LeetCode 698: Partition to K Equal Sum Subsets Solution in Python – A Step-by-Step Guide

Imagine you’re a puzzle master handed an array like [4, 3, 2, 3, 5, 2, 1] and asked to split it into 4 groups—like [5], [4], [3, 2], and [3, 2, 1]—where each group sums to 5. That’s the challenge of LeetCode 698: Partition to K Equal Sum Subsets, a medium-level problem that’s all about dividing an array into k subsets with equal sums. Using Python, we’ll explore two solutions: the Best Solution, a backtracking with subset sums approach for efficiency, and an Alternative Solution, a brute-force method with all partitions that’s simpler but impractical for larger inputs. With detailed examples, beginner-friendly breakdowns—especially for the backtracking method—and clear code, this guide will help you solve that puzzle, whether you’re new to coding or leveling up. Let’s grab that array and start partitioning!

What Is LeetCode 698: Partition to K Equal Sum Subsets?
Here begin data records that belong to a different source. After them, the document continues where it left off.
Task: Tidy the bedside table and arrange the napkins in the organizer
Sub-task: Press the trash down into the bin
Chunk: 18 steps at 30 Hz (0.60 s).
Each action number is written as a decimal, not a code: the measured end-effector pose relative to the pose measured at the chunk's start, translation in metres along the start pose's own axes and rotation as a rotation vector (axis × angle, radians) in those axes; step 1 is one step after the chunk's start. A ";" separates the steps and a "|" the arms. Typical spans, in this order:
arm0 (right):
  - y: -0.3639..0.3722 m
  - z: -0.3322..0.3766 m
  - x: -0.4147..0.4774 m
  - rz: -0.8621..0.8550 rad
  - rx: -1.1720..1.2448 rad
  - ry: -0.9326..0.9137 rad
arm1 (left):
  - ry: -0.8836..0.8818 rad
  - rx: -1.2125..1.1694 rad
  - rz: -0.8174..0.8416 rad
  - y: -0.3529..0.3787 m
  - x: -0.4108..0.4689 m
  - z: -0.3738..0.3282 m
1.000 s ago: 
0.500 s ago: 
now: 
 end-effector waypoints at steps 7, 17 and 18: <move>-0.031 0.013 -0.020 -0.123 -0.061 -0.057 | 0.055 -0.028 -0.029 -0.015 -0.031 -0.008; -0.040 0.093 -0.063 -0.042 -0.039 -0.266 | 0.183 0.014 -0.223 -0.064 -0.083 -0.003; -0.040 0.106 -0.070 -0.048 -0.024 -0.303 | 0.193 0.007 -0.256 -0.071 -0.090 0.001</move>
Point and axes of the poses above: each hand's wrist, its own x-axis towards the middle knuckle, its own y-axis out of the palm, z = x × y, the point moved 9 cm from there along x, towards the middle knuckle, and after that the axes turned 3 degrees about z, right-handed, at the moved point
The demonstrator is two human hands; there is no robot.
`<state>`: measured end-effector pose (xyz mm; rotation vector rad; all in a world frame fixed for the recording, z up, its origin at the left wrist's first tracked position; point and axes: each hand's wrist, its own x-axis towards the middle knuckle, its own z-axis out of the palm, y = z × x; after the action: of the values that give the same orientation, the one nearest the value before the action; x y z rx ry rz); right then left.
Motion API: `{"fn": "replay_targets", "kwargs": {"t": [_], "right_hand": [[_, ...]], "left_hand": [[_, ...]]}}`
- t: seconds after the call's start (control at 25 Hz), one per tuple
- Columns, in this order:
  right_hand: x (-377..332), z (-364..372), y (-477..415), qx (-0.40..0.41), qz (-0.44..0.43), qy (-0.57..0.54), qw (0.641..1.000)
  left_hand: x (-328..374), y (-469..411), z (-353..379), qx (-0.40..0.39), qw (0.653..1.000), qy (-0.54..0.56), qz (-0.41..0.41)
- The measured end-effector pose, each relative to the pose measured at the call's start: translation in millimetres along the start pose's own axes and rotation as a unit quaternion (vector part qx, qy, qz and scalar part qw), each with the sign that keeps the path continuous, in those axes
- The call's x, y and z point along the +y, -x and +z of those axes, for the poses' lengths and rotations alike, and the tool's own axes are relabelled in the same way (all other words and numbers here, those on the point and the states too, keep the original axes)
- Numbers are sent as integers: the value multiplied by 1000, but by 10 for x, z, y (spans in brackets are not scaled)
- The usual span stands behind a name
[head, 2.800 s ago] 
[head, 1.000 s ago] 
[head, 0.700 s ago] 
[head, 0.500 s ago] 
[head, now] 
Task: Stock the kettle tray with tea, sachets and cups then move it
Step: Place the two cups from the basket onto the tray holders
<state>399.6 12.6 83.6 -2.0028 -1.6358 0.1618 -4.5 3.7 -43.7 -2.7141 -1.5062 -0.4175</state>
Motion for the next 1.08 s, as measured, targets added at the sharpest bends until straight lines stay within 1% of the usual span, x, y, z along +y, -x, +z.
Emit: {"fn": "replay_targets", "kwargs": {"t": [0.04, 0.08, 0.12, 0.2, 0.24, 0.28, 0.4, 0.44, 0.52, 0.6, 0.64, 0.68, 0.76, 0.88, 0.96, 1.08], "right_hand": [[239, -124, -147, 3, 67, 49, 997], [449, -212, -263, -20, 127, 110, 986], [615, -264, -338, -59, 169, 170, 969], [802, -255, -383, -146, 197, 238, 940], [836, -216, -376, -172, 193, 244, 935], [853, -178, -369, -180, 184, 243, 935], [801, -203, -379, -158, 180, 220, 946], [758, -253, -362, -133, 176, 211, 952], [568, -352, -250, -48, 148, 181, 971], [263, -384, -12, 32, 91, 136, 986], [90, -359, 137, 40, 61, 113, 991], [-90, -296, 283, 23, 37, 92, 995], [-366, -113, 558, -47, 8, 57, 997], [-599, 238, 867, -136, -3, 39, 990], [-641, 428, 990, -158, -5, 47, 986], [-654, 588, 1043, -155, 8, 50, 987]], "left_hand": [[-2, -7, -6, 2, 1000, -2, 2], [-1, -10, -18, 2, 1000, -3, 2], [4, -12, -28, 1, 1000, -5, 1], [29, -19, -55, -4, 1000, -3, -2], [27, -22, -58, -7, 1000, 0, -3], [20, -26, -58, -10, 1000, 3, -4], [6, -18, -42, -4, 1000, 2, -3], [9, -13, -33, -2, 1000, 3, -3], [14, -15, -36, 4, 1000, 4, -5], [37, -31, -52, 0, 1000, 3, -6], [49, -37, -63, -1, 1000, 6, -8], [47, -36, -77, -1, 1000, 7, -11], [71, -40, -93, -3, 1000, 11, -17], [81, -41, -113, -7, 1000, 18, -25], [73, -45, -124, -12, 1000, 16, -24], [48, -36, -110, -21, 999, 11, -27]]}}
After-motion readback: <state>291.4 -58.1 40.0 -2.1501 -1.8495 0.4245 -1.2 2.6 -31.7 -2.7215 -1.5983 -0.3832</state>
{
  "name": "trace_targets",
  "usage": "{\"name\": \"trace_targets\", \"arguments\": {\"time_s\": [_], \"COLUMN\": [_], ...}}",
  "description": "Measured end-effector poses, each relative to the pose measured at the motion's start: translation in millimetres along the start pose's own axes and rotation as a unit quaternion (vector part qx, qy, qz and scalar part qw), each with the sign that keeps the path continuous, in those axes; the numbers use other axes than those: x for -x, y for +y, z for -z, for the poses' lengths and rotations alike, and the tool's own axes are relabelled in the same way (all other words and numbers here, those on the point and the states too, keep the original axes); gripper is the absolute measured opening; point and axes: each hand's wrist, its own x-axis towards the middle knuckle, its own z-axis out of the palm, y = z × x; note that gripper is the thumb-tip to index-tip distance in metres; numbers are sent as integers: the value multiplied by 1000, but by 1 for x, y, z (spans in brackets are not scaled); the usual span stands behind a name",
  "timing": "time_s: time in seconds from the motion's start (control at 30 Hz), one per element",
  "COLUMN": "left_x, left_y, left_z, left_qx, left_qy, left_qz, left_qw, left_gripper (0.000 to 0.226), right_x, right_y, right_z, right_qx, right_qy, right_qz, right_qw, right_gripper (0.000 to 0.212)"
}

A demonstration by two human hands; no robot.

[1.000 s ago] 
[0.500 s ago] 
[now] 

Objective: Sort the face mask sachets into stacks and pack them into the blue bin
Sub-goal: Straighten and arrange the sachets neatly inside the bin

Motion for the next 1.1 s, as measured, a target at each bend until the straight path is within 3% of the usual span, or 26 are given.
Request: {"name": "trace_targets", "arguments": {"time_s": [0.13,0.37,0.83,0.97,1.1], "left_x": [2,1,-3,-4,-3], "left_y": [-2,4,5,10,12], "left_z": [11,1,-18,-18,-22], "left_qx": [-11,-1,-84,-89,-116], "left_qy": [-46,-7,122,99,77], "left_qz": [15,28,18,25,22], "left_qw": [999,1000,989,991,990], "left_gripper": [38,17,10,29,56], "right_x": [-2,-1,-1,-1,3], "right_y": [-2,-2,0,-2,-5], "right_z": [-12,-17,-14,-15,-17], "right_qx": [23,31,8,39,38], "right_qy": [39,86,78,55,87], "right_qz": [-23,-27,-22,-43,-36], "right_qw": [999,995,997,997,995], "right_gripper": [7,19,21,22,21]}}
In LeetCode 698: Partition to K Equal Sum Subsets, you’re given an integer array nums and an integer k, and your task is to determine if it’s possible to partition nums into k non-empty subsets, each with the same sum. Return True if possible, False otherwise. For example, with nums = [4, 3, 2, 3, 5, 2, 1] and k = 4, the total sum is 20, and dividing by 4 gives a target sum of 5 per subset. You can form [5], [4], [3, 2], and [3, 2, 1], all summing to 5, so return True. This problem tests your ability to solve a combinatorial partitioning problem efficiently.

Problem Statement

  • Input:
    • nums: List of integers.
    • k: Integer (number of subsets).
  • Output: A boolean—True if partition into k equal-sum subsets is possible, False otherwise.
  • Rules:
    • Partition nums into k non-empty subsets.
    • Each subset must have the same sum.
    • Use all elements of nums.

Constraints

  • 1 ≤ k ≤ nums.length ≤ 16.
  • 1 ≤ nums[i] ≤ 10⁴.

Examples

  • Input: nums = [4, 3, 2, 3, 5, 2, 1], k = 4
    • Output: True (Subsets: [5], [4], [3, 2], [3, 2, 1], sum = 5 each)
  • Input: nums = [1, 2, 3, 4], k = 3
    • Output: False (Sum = 10, not divisible by 3)
  • Input: nums = [2, 2, 2, 2], k = 2
    • Output: True (Subsets: [2, 2], [2, 2], sum = 4 each)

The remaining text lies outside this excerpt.